Work task: Line by line, transcribe the data below exactly and pass over the images.
Start of Block
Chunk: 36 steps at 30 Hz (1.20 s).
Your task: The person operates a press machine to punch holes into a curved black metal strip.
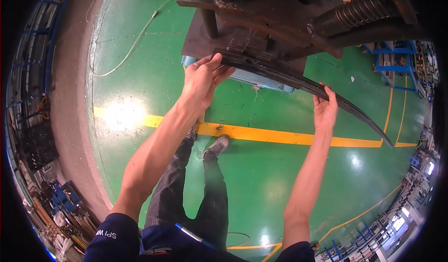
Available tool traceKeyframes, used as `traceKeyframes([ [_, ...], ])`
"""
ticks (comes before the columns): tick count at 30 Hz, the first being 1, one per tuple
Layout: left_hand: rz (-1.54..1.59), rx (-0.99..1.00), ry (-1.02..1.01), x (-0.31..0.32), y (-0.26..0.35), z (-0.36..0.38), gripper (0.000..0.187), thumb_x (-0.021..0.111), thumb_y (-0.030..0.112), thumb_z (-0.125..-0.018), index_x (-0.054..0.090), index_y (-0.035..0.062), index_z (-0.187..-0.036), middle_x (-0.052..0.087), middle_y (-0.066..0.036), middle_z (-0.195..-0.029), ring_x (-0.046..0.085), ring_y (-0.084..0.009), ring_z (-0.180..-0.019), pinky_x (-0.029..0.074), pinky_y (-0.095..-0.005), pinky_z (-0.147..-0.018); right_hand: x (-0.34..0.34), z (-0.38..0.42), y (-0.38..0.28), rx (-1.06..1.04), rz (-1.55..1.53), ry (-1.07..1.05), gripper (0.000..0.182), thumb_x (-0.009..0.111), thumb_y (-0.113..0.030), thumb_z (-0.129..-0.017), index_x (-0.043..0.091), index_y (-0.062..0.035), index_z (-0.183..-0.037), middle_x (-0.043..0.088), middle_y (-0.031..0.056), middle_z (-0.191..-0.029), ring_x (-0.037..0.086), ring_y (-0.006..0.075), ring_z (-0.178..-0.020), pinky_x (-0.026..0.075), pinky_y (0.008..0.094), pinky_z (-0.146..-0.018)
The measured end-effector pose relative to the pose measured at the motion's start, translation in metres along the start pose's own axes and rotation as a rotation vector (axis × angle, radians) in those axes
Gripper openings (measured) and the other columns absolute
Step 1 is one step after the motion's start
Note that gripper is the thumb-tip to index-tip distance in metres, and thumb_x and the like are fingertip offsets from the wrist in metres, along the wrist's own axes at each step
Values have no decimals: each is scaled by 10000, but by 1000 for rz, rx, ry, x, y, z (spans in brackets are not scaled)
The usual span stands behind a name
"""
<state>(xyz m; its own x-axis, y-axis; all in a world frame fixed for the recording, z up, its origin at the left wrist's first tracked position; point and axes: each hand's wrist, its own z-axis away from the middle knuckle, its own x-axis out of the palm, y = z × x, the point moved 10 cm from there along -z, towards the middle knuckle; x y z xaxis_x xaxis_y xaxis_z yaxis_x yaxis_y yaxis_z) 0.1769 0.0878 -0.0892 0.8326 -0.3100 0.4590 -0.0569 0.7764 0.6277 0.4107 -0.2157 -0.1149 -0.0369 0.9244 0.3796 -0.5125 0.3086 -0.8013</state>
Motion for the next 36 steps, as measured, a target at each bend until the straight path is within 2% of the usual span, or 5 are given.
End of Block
Solved problem:
Chunk: 36 steps at 30 Hz (1.20 s).
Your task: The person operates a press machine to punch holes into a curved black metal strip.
Available tool traceKeyframes, used as `traceKeyframes([ [_, ...], ])`
"""
ticks (comes before the columns): tick count at 30 Hz, the first being 1, one per tuple
Layout: left_hand: rz (-1.54..1.59), rx (-0.99..1.00), ry (-1.02..1.01), x (-0.31..0.32), y (-0.26..0.35), z (-0.36..0.38), gripper (0.000..0.187), thumb_x (-0.021..0.111), thumb_y (-0.030..0.112), thumb_z (-0.125..-0.018), index_x (-0.054..0.090), index_y (-0.035..0.062), index_z (-0.187..-0.036), middle_x (-0.052..0.087), middle_y (-0.066..0.036), middle_z (-0.195..-0.029), ring_x (-0.046..0.085), ring_y (-0.084..0.009), ring_z (-0.180..-0.019), pinky_x (-0.029..0.074), pinky_y (-0.095..-0.005), pinky_z (-0.147..-0.018); right_hand: x (-0.34..0.34), z (-0.38..0.42), y (-0.38..0.28), rx (-1.06..1.04), rz (-1.55..1.53), ry (-1.07..1.05), gripper (0.000..0.182), thumb_x (-0.009..0.111), thumb_y (-0.113..0.030), thumb_z (-0.129..-0.017), index_x (-0.043..0.091), index_y (-0.062..0.035), index_z (-0.183..-0.037), middle_x (-0.043..0.088), middle_y (-0.031..0.056), middle_z (-0.191..-0.029), ring_x (-0.037..0.086), ring_y (-0.006..0.075), ring_z (-0.178..-0.020), pinky_x (-0.026..0.075), pinky_y (0.008..0.094), pinky_z (-0.146..-0.018)
The measured end-effector pose relative to the pose measured at the motion's start, translation in metres along the start pose's own axes and rotation as a rotation vector (axis × angle, radians) in those axes
Gripper openings (measured) and the other columns absolute
Step 1 is one step after the motion's start
Note that gripper is the thumb-tip to index-tip distance in metres, and thumb_x and the like are fingertip offsets from the wrist in metres, along the wrist's own axes at each step
Values have no decimals: each is scaled by 10000, but by 1000 for rz, rx, ry, x, y, z (spans in brackets are not scaled)
The usual span stands behind a name
"""
<state>(xyz m; its own x-axis, y-axis; all in a world frame fixed for the recording, z up, its origin at the left wrist's first tracked position; point and axes: each hand's wrist, its own z-axis away from the middle knuckle, its own x-axis out of the palm, y = z × x, the point moved 10 cm from there along -z, towards the middle knuckle; x y z xaxis_x xaxis_y xaxis_z yaxis_x yaxis_y yaxis_z) 0.1769 0.0878 -0.0892 0.8326 -0.3100 0.4590 -0.0569 0.7764 0.6277 0.4107 -0.2157 -0.1149 -0.0369 0.9244 0.3796 -0.5125 0.3086 -0.8013</state>
Motion for the next 36 steps, as measured, a target at each bend until the straight path is within 2% of the usual span, or 5 are given.

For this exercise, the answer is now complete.